Dataset extract
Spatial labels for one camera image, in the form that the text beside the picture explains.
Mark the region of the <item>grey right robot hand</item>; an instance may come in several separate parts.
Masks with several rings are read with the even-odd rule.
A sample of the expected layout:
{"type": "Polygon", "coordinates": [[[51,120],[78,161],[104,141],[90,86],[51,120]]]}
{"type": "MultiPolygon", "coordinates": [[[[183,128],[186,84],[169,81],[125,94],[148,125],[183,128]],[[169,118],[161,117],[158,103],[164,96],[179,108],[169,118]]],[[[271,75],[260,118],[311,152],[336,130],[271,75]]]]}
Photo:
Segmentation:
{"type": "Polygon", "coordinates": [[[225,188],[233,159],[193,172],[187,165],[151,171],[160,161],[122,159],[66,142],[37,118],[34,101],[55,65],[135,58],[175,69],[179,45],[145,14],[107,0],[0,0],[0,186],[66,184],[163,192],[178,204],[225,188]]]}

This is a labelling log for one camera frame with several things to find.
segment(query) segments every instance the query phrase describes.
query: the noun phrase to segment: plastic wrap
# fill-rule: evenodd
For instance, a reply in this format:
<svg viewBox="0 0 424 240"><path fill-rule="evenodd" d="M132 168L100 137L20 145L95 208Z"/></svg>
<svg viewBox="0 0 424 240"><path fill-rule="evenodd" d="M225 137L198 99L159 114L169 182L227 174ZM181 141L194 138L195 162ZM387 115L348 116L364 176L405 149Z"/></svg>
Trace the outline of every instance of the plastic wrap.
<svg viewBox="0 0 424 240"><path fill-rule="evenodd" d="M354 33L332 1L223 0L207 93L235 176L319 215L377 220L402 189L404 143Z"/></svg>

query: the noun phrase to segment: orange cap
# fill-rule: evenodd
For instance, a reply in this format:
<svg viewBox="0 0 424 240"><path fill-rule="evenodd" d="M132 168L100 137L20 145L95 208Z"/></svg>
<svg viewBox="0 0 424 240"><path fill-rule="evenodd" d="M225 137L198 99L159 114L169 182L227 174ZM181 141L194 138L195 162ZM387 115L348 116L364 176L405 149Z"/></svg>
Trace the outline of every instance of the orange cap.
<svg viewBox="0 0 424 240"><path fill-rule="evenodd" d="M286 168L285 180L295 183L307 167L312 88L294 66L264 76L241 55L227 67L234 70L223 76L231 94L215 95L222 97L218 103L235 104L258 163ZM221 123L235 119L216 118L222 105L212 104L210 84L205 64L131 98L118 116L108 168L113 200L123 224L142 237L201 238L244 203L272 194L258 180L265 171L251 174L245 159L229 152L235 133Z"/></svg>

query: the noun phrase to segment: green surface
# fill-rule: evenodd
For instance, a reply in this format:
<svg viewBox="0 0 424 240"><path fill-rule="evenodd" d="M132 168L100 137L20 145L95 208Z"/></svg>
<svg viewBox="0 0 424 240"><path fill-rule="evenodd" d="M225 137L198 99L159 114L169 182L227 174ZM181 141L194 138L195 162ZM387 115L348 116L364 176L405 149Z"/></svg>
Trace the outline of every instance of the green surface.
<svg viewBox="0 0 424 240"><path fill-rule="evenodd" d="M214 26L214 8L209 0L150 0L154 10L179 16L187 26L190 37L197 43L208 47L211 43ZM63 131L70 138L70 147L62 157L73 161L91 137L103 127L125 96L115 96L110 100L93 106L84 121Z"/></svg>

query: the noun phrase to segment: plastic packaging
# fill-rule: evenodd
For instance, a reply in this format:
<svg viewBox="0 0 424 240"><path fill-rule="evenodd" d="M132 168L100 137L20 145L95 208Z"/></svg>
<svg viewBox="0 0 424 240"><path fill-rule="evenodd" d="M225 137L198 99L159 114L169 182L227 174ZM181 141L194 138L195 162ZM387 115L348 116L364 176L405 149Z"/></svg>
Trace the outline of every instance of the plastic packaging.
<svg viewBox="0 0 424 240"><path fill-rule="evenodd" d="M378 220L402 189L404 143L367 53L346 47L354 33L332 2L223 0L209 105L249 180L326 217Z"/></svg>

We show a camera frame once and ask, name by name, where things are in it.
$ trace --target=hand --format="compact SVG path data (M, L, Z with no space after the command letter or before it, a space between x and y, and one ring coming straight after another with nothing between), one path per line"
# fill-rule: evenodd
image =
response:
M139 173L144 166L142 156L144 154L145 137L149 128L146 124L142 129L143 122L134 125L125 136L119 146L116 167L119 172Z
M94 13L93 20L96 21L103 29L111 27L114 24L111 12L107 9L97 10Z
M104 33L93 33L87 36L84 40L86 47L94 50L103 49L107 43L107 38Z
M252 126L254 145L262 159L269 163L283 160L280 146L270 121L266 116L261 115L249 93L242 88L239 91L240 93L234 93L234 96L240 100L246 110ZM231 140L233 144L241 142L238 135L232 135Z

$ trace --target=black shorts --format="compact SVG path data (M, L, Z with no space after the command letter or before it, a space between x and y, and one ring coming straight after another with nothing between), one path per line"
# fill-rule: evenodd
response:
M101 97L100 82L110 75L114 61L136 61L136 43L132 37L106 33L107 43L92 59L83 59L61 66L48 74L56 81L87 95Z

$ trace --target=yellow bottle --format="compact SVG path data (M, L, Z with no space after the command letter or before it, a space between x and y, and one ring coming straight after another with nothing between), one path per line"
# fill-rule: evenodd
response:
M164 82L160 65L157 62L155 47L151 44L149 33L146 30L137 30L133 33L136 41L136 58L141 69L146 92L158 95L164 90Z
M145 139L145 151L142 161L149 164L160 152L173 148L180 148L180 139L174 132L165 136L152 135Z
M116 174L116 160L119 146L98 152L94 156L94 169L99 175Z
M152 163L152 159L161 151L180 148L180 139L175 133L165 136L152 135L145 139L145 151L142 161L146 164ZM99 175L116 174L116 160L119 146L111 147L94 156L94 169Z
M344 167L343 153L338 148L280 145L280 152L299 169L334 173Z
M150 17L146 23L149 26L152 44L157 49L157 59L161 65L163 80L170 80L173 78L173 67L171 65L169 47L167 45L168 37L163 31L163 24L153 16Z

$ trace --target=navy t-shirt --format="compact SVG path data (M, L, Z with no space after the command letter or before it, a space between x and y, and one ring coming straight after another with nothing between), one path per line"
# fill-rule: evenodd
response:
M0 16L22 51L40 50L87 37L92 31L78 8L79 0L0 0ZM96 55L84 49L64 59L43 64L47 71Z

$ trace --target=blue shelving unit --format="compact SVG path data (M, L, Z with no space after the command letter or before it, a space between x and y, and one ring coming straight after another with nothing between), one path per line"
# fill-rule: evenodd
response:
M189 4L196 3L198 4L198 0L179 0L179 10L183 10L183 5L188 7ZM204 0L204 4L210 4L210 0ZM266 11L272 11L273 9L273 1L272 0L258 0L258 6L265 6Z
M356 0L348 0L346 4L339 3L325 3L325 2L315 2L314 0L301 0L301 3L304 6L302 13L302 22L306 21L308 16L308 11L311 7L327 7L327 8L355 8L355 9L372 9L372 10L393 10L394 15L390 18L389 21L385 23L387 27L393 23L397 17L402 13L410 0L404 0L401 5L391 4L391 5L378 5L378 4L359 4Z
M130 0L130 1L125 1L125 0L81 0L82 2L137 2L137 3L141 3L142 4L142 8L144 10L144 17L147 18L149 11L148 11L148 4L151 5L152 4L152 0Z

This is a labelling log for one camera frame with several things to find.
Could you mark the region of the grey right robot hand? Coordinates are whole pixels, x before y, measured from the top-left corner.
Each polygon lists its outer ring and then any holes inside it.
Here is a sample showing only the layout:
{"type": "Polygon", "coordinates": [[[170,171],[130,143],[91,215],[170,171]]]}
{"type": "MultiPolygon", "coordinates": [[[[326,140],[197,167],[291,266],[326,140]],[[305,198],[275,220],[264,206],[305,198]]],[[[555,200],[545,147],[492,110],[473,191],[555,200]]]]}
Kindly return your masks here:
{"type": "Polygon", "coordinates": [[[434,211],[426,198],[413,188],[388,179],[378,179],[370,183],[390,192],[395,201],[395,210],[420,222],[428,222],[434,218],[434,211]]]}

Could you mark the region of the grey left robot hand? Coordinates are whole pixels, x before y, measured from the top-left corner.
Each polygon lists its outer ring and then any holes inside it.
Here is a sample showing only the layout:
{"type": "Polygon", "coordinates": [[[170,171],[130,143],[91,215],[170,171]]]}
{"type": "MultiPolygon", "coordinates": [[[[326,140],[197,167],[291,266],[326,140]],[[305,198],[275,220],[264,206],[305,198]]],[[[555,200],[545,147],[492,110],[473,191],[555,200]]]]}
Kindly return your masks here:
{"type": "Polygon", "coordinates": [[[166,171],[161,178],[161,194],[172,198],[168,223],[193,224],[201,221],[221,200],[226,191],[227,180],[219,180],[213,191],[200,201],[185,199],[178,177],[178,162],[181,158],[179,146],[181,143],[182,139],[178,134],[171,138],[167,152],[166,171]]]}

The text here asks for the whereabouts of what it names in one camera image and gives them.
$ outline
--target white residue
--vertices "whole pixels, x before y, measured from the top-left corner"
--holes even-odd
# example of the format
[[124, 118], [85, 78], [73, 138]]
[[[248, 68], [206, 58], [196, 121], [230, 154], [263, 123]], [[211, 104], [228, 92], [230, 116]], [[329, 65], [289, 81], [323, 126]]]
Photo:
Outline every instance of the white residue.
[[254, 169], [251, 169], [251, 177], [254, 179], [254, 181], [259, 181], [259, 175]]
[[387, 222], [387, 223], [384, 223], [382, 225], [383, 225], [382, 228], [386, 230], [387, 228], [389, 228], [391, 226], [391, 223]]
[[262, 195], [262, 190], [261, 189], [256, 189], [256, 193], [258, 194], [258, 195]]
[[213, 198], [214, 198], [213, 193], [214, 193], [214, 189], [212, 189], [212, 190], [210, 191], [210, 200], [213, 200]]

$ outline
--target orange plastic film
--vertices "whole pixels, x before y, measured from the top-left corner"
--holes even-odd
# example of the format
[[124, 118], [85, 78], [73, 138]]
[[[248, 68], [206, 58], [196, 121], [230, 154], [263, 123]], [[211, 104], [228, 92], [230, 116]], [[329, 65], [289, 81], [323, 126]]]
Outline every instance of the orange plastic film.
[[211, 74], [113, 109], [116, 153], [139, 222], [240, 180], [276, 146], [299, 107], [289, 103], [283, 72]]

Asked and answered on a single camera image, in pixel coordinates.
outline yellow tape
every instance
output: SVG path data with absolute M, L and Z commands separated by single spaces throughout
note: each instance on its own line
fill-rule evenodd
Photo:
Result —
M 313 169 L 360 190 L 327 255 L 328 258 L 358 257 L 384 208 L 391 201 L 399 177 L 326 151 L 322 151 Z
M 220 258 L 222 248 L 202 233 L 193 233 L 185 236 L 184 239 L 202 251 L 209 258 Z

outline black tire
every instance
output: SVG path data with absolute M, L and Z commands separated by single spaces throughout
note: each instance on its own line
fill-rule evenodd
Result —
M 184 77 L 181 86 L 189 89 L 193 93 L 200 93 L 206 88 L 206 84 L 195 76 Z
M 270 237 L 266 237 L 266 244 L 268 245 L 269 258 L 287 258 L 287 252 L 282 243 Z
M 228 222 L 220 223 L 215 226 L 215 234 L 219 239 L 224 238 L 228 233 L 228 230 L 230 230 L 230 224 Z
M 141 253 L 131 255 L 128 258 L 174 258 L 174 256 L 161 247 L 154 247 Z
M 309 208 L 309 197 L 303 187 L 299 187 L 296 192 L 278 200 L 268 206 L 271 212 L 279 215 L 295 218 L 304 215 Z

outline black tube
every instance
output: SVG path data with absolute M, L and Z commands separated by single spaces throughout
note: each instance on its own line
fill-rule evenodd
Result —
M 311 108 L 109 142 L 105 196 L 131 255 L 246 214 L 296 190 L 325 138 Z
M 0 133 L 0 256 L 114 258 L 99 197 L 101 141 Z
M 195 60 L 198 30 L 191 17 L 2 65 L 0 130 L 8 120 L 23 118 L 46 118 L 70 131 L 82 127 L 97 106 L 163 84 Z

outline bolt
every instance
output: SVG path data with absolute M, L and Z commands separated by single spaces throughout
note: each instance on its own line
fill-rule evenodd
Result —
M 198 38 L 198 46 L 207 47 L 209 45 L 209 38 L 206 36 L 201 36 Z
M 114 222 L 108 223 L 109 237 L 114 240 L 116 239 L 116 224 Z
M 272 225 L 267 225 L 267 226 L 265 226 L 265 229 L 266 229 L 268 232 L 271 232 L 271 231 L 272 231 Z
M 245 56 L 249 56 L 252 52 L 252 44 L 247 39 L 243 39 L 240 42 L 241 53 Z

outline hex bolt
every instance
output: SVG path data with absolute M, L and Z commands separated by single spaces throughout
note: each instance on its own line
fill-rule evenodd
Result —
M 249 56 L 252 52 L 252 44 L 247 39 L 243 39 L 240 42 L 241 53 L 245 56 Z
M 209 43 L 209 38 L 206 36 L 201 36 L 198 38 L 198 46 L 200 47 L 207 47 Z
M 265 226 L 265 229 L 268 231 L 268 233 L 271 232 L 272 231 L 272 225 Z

Exercise prompt
Find "corner" in the preceding records. Copy each line that holds it.

Solution to the exercise
Could you mark the region of the grey right robot hand? Coordinates are whole pixels, x before y, measured from the top-left corner.
Could you mark the region of the grey left robot hand? Coordinates are whole pixels, x before y, measured from the top-left corner.
--vertices "whole pixels, x before y, measured from the top-left corner"
--vertices "whole pixels, x before y, measured from the top-left corner"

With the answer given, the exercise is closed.